Problem to solve: The number of lines holding the string "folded" is all that is wanted; count them in the records below.
◆ ◆ ◆
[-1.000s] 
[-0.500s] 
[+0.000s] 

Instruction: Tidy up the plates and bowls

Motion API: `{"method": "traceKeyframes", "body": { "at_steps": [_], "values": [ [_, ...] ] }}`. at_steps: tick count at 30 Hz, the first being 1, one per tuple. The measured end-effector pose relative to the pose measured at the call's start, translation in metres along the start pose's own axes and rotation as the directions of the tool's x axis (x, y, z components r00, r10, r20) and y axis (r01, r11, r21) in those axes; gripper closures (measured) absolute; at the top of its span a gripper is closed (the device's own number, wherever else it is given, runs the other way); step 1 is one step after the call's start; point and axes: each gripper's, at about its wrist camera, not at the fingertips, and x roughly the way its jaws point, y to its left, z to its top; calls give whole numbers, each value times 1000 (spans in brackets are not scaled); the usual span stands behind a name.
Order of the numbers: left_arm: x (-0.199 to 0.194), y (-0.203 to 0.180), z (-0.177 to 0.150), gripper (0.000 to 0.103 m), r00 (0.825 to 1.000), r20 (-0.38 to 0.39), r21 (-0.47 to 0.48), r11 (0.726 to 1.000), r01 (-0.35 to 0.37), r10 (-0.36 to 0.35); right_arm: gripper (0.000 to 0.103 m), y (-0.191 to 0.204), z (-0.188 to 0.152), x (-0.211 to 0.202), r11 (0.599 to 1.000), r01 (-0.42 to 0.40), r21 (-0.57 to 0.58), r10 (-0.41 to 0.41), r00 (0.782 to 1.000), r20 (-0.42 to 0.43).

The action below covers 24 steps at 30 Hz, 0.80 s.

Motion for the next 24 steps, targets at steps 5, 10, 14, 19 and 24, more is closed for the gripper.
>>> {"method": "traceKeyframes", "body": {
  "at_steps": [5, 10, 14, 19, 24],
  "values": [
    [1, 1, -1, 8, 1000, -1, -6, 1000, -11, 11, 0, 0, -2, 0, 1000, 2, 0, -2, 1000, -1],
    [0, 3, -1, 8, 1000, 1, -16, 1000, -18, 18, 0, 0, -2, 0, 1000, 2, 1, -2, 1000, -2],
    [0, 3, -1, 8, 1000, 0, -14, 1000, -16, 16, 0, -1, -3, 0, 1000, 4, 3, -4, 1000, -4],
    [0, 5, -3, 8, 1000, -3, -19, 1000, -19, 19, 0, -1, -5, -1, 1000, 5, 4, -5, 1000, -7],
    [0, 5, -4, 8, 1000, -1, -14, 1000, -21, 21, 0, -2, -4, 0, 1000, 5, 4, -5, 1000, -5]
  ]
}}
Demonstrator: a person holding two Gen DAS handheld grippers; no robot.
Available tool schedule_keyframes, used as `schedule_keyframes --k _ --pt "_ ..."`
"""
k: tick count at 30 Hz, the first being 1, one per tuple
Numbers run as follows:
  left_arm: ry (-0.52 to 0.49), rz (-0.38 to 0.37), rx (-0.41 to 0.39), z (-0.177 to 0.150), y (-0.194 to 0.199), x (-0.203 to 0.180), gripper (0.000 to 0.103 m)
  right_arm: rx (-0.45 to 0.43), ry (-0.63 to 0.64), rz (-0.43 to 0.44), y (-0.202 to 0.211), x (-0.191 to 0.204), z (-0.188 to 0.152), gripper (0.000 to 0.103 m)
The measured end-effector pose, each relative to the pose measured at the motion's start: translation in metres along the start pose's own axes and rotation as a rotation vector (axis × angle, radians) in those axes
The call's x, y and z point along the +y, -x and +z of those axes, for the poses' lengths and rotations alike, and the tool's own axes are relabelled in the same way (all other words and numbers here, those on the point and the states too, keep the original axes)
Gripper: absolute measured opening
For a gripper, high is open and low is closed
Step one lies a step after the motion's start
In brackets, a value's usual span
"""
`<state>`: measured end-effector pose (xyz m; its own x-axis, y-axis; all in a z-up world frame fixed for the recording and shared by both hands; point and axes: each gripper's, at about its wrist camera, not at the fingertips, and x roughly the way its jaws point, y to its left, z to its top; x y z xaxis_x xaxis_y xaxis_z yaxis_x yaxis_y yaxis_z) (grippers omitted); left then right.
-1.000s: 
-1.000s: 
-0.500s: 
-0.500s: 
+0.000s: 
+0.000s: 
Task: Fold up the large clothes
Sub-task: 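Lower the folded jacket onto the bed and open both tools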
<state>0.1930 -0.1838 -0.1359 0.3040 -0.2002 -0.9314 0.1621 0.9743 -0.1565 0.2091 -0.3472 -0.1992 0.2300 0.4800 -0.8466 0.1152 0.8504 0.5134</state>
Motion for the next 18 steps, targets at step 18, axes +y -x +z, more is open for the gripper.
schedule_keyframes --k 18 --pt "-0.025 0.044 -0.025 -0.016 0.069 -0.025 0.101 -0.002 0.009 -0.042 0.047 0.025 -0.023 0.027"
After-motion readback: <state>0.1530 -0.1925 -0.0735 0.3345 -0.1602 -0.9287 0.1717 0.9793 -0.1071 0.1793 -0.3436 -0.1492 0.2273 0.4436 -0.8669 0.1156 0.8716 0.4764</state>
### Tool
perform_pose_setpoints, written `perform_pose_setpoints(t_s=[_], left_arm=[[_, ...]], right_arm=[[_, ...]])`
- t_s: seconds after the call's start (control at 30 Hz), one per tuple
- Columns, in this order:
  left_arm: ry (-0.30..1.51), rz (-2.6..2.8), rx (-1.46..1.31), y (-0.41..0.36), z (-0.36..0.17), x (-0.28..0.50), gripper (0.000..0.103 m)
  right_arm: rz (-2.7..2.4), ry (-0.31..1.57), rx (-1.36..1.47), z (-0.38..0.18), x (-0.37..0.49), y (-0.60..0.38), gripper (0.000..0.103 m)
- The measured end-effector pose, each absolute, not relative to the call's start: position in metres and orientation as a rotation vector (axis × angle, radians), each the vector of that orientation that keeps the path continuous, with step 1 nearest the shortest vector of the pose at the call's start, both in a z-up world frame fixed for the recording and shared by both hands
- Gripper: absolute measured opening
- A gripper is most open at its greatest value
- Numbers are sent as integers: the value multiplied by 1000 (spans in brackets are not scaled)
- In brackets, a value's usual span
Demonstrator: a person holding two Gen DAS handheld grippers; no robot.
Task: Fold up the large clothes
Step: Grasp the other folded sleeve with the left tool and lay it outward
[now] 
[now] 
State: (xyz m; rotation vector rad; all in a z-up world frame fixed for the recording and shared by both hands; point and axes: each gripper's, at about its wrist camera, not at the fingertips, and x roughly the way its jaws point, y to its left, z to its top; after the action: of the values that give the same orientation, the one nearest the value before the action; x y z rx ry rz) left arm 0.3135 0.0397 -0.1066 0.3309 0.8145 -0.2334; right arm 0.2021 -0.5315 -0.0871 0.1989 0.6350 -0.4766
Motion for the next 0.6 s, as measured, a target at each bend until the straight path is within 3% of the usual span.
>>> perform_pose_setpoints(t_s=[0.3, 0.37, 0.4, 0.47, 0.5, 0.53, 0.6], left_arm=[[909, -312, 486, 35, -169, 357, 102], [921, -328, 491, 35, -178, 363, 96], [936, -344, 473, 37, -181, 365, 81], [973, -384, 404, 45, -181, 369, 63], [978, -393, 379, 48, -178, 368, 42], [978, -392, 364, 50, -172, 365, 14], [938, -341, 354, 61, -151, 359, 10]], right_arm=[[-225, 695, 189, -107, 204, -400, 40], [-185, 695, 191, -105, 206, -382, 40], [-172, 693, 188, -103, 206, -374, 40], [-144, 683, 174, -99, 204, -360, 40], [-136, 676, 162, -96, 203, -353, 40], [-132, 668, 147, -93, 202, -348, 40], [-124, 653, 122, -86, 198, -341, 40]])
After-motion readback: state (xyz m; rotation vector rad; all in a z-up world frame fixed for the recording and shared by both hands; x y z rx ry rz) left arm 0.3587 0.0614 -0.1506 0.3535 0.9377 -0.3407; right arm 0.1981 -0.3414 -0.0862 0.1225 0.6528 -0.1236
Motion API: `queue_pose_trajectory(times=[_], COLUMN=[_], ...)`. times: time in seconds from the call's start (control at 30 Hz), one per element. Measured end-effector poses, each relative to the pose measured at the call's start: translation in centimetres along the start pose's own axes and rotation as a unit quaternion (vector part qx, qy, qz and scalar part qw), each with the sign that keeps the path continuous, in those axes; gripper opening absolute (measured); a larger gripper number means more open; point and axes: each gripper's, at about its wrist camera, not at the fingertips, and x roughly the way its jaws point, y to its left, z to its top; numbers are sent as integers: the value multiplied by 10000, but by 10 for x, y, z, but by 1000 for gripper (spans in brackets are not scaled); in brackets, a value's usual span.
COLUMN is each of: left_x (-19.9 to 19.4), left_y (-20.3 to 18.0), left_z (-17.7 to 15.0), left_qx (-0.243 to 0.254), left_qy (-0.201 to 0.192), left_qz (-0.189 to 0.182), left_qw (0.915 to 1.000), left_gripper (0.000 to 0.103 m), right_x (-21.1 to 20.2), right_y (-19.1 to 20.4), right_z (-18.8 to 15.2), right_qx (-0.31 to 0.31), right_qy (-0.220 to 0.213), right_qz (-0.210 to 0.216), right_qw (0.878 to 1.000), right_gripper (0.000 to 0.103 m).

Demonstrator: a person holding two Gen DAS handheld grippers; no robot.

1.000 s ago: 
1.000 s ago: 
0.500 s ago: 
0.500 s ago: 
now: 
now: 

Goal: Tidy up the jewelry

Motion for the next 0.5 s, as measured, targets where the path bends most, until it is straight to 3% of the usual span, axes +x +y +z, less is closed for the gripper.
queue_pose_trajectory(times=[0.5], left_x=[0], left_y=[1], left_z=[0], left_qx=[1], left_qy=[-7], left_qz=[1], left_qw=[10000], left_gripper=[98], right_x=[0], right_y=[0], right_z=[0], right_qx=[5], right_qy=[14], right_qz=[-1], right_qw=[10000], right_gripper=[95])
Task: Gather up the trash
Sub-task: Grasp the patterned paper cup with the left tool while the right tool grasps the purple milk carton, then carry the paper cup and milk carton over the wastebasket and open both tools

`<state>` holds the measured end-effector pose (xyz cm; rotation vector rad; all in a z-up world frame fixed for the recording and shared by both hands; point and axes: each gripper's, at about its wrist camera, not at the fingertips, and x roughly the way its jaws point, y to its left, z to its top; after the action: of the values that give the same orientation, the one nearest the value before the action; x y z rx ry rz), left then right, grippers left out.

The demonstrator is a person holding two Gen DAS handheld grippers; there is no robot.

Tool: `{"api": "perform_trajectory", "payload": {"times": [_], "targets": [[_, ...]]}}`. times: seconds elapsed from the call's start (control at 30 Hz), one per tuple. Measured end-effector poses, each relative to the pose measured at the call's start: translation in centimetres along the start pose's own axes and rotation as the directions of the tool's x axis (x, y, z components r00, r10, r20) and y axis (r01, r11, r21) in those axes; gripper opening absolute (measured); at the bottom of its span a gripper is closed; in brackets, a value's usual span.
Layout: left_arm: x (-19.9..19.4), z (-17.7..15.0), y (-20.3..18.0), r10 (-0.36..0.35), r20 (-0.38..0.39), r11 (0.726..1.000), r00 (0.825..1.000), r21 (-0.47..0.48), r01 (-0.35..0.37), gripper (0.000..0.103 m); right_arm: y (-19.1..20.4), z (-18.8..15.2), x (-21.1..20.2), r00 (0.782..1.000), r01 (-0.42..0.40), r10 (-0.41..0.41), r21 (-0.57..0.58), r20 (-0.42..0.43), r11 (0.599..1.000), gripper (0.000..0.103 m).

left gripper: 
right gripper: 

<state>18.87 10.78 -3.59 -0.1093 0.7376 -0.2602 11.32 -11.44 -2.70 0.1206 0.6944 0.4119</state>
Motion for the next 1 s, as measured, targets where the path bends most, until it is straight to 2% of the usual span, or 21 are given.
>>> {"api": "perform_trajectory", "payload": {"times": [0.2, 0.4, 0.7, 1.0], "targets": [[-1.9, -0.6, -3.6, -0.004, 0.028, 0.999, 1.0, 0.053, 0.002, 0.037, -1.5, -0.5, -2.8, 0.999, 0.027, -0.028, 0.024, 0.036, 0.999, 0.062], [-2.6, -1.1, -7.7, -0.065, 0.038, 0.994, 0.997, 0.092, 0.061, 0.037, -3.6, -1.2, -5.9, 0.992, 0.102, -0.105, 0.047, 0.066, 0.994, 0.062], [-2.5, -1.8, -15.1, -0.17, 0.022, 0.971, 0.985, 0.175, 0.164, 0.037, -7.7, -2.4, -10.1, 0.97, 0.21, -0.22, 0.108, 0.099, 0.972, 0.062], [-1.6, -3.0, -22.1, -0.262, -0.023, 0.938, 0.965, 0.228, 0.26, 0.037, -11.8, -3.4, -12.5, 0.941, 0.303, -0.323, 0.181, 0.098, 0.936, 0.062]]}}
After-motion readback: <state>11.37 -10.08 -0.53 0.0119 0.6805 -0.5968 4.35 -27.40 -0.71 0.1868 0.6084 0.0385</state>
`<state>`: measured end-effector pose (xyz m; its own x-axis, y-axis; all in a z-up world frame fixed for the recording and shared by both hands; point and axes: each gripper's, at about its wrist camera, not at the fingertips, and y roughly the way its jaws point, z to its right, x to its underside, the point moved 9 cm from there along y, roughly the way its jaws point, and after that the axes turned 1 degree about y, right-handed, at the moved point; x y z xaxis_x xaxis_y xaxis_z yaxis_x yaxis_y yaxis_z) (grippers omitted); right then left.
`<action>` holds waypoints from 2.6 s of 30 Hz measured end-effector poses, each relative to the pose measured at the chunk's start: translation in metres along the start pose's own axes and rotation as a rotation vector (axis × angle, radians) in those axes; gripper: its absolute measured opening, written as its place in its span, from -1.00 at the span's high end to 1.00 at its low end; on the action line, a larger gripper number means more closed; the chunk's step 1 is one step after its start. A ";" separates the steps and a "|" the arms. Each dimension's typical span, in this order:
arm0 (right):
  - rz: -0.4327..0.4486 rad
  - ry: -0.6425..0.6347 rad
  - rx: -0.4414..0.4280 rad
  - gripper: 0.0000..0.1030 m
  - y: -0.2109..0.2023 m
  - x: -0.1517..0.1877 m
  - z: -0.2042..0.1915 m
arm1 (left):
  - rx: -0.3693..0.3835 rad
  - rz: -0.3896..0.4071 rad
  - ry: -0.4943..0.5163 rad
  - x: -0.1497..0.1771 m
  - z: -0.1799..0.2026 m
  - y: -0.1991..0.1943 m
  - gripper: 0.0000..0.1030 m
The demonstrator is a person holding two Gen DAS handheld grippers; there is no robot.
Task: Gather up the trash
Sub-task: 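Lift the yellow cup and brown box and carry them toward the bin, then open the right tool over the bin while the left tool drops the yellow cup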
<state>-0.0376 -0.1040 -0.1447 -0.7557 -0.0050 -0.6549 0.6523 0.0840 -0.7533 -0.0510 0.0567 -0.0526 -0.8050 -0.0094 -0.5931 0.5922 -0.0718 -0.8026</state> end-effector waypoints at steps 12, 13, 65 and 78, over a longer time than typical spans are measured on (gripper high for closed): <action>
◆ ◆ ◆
Your response: 2